Editorial of October 2022

By Editorial Team 

Digital citizenship and technological sustainability (CitDig) –
Jean Monnet Centre of Excellence

As of October 1, 2022 the University of Minho (UMinho) is running a “Jean Monnet Centre of Excellence” coordinated by Alessandra Silveira (Editor of UNIO’s blog) entitled “Digital citizenship and technological sustainability: achieving CFREU effectiveness in the digital decade” (CitDig) under the Erasmus+ Programme. UMinho was deemed to be in a position to investigate pressing issues around the digital decade, advancing and developing synergies among various areas. What is the background and rationale of the CitDig Centre of Excellence?

Digitalization is understood as the way in which many domains of social life are restructured around digital communication and media infrastructures – or the way in which these media structure, shape and influence the contemporary world.[1] In the Communication “2030 Digital Compass: the European way for the Digital Decade” [COM(2021) 118 final], the European Commission (EC) notes that digital technologies and services must respect the values intrinsic to the “European way”. Furthermore, the human-centered, secure and open digital environment should enable people to enforce their fundamental rights.

In this vein, and to increase everyone’s knowledge of the Charter of Fundamental Rights of the European Union (CFREU), the EC has been publishing reports on its application since 2010. The 2021 annual report is the first to follow a new approach announced in the “Charter Strategy” to strengthen the implementation of the CFREU [COM(2020) 711]. It is entitled “Protecting Fundamental Rights in the Digital Age” and was published on 10 December 2021 [COM(2021) 819 final], in line with the EC’s strategic focus on the digital transition, and shows how political, societal and economic developments in this digital age can affect a range of fundamental rights at the same time. 

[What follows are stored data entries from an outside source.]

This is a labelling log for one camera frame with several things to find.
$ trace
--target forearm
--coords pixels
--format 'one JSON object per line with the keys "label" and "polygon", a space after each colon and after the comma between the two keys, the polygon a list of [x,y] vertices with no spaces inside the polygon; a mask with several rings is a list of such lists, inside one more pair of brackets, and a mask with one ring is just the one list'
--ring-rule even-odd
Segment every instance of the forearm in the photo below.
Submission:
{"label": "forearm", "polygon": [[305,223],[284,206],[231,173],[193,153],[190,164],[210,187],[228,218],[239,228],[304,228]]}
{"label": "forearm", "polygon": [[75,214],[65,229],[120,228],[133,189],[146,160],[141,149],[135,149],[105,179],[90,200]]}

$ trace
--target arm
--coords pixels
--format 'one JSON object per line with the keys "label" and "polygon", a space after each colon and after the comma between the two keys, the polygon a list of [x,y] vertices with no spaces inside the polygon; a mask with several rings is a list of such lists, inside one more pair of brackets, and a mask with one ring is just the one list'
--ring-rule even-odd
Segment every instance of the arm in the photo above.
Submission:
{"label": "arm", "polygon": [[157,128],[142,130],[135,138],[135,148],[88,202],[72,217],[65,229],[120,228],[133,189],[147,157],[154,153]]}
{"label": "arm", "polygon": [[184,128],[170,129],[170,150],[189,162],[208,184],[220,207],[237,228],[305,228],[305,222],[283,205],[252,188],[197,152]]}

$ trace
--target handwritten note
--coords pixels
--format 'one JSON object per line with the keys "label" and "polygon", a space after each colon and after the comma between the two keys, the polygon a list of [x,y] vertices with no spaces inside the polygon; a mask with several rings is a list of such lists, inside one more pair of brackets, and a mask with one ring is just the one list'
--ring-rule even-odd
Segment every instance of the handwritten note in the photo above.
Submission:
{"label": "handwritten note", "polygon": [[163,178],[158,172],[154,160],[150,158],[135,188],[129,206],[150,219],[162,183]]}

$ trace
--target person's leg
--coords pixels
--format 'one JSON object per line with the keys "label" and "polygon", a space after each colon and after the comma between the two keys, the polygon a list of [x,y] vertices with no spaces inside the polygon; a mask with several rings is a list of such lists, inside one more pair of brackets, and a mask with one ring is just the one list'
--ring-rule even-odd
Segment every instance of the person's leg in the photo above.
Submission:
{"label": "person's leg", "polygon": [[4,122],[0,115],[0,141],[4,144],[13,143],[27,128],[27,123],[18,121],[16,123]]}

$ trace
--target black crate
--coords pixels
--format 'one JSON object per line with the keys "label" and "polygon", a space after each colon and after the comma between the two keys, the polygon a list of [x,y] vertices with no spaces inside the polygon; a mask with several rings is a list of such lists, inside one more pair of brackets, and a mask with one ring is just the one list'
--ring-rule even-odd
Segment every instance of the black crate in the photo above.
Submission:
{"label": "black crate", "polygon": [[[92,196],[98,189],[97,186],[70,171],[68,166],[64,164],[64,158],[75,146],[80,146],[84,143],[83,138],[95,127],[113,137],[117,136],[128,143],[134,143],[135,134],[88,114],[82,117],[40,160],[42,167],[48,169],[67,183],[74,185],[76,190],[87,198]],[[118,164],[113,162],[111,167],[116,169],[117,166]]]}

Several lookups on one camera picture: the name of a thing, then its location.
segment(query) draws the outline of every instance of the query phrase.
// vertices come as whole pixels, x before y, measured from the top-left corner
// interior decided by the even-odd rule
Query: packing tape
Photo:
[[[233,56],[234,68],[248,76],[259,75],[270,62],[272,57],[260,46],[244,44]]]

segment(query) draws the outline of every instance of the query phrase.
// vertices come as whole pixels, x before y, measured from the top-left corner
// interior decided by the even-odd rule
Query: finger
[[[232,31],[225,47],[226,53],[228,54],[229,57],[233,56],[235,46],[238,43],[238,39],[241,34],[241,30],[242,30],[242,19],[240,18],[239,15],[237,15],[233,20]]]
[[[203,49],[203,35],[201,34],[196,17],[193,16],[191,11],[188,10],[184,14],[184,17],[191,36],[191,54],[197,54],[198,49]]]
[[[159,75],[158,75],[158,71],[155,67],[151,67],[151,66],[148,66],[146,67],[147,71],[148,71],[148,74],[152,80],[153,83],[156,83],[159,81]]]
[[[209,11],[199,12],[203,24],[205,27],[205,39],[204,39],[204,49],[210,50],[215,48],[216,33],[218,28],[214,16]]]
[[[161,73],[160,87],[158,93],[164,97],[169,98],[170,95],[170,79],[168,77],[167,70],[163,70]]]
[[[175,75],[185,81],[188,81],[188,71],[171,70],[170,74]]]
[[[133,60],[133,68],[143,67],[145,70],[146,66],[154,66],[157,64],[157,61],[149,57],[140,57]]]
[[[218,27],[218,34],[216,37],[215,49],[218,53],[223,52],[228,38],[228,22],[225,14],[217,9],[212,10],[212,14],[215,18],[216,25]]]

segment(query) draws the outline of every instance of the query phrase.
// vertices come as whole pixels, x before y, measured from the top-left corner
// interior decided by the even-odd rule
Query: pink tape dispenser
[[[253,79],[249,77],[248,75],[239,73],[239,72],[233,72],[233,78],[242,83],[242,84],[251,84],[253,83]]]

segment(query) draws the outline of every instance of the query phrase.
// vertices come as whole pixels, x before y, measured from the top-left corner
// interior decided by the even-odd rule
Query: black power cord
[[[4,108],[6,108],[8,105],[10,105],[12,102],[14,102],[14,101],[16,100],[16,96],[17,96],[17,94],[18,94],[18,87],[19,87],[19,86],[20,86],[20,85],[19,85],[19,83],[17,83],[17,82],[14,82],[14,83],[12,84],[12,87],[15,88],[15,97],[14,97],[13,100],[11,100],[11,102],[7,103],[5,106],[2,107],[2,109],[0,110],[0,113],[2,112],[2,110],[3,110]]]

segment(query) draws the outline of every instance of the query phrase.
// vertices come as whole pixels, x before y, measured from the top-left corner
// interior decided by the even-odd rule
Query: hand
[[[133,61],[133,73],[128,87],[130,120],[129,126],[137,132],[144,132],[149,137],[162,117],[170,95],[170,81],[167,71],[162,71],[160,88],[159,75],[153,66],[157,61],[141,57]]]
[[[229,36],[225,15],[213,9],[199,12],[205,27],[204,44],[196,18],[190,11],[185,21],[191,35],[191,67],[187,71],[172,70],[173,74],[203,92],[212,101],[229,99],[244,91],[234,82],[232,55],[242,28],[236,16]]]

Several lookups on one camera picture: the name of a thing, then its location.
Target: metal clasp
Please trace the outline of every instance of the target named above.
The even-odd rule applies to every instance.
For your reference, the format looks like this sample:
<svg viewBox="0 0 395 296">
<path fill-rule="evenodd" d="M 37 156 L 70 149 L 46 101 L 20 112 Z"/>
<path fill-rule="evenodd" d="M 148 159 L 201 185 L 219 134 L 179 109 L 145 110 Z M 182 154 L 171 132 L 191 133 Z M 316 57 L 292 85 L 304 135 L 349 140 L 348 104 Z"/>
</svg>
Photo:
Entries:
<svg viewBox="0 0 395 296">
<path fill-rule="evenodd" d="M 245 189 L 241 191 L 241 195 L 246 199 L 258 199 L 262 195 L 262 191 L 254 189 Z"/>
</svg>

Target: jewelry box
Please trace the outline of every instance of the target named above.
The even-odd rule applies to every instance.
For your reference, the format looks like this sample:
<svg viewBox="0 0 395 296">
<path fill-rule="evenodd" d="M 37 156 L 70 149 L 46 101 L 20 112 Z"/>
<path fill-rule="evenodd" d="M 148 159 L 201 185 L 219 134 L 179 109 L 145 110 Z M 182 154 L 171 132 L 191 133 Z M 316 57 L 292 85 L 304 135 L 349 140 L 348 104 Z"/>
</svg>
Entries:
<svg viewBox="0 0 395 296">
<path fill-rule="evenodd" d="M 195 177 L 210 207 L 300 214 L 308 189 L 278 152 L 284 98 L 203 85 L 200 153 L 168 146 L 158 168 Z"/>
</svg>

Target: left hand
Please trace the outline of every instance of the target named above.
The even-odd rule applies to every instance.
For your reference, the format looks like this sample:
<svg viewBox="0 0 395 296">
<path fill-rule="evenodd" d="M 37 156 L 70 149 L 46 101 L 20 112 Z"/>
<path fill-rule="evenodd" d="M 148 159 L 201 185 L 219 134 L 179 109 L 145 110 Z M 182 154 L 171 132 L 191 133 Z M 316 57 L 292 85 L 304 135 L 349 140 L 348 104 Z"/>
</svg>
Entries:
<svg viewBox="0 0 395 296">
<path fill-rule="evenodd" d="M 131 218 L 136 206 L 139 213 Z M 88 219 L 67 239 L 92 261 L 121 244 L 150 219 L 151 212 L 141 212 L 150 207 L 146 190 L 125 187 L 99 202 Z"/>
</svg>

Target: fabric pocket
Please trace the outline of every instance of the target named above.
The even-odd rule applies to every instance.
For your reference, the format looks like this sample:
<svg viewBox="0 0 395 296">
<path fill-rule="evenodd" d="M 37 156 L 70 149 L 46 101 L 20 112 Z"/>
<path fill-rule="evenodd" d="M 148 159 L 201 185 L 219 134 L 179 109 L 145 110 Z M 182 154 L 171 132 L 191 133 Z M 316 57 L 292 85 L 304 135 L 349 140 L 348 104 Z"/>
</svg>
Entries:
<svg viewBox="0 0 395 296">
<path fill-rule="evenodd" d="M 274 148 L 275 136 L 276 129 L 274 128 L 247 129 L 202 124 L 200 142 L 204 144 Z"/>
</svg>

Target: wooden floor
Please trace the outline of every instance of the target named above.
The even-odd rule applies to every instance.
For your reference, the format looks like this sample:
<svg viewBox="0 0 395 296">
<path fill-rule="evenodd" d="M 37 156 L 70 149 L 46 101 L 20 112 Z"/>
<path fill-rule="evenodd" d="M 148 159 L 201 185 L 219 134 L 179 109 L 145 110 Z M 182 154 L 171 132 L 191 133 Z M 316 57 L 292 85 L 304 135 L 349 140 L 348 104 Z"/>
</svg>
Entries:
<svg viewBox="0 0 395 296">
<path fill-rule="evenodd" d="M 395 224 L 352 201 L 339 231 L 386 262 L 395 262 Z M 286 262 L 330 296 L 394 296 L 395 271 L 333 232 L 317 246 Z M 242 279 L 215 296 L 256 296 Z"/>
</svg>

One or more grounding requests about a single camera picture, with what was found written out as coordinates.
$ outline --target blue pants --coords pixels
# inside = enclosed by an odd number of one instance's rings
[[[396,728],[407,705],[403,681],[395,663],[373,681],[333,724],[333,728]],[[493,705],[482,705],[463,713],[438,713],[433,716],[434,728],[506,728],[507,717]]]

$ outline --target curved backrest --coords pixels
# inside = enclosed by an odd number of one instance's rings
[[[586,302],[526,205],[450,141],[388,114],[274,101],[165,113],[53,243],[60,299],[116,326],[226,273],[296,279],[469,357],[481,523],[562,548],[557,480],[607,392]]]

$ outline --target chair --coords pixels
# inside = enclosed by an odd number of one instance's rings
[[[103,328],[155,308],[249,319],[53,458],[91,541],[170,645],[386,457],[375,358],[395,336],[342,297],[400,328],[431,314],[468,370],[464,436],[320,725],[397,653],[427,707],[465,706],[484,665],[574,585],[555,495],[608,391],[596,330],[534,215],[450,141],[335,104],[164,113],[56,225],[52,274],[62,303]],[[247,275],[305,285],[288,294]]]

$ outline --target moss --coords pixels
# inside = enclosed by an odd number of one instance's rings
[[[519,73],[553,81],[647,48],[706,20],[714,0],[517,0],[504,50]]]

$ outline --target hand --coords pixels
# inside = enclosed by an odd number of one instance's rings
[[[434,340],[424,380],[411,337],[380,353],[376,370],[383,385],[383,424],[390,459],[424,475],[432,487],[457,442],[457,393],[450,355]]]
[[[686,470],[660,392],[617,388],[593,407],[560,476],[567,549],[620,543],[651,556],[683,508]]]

In its 2021 annual report, the EC notes that private actors, such as online platforms, define their own terms and business models without public instructions as to the type of the content they would be obliged to host. Within this context, they could take measures that significantly affect users and their rights – and there is not always a legal remedy available against such private decisions that would allow for such decisions to be balanced against individuals’ rights and legitimate interests and ensure a certain degree of predictability.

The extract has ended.